- _Work to be completed_:
Return a verbatim reproduction of each line, starting at the line with "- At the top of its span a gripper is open" and ending at the last line of the listing below.

----------------

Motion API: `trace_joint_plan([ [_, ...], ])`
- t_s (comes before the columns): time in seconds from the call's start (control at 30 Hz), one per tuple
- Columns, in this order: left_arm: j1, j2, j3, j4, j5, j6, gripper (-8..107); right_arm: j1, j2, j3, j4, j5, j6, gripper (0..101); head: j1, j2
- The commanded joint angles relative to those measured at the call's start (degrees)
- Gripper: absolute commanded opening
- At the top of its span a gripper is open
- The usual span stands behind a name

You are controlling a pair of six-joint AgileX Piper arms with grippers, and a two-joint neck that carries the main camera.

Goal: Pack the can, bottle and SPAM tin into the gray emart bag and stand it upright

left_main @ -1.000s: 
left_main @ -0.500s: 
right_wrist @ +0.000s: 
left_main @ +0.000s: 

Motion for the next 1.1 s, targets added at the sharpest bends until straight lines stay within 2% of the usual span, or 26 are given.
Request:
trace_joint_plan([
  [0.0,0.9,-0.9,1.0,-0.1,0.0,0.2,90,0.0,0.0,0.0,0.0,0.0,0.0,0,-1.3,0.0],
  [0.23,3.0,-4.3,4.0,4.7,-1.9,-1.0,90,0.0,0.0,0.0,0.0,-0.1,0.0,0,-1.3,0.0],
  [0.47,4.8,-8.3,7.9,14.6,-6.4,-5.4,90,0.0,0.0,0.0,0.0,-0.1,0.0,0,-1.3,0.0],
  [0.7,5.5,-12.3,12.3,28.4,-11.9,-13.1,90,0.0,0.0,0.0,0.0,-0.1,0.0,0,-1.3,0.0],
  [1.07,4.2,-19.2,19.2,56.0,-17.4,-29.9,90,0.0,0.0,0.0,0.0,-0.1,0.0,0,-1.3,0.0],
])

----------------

- _Task solution_:
- At the top of its span a gripper is open
- The usual span stands behind a name

You are controlling a pair of six-joint AgileX Piper arms with grippers, and a two-joint neck that carries the main camera.

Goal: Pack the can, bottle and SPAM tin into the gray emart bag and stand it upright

left_main @ -1.000s: 
left_main @ -0.500s: 
right_wrist @ +0.000s: 
left_main @ +0.000s: 

Motion for the next 1.1 s, targets added at the sharpest bends until straight lines stay within 2% of the usual span, or 26 are given.
Request:
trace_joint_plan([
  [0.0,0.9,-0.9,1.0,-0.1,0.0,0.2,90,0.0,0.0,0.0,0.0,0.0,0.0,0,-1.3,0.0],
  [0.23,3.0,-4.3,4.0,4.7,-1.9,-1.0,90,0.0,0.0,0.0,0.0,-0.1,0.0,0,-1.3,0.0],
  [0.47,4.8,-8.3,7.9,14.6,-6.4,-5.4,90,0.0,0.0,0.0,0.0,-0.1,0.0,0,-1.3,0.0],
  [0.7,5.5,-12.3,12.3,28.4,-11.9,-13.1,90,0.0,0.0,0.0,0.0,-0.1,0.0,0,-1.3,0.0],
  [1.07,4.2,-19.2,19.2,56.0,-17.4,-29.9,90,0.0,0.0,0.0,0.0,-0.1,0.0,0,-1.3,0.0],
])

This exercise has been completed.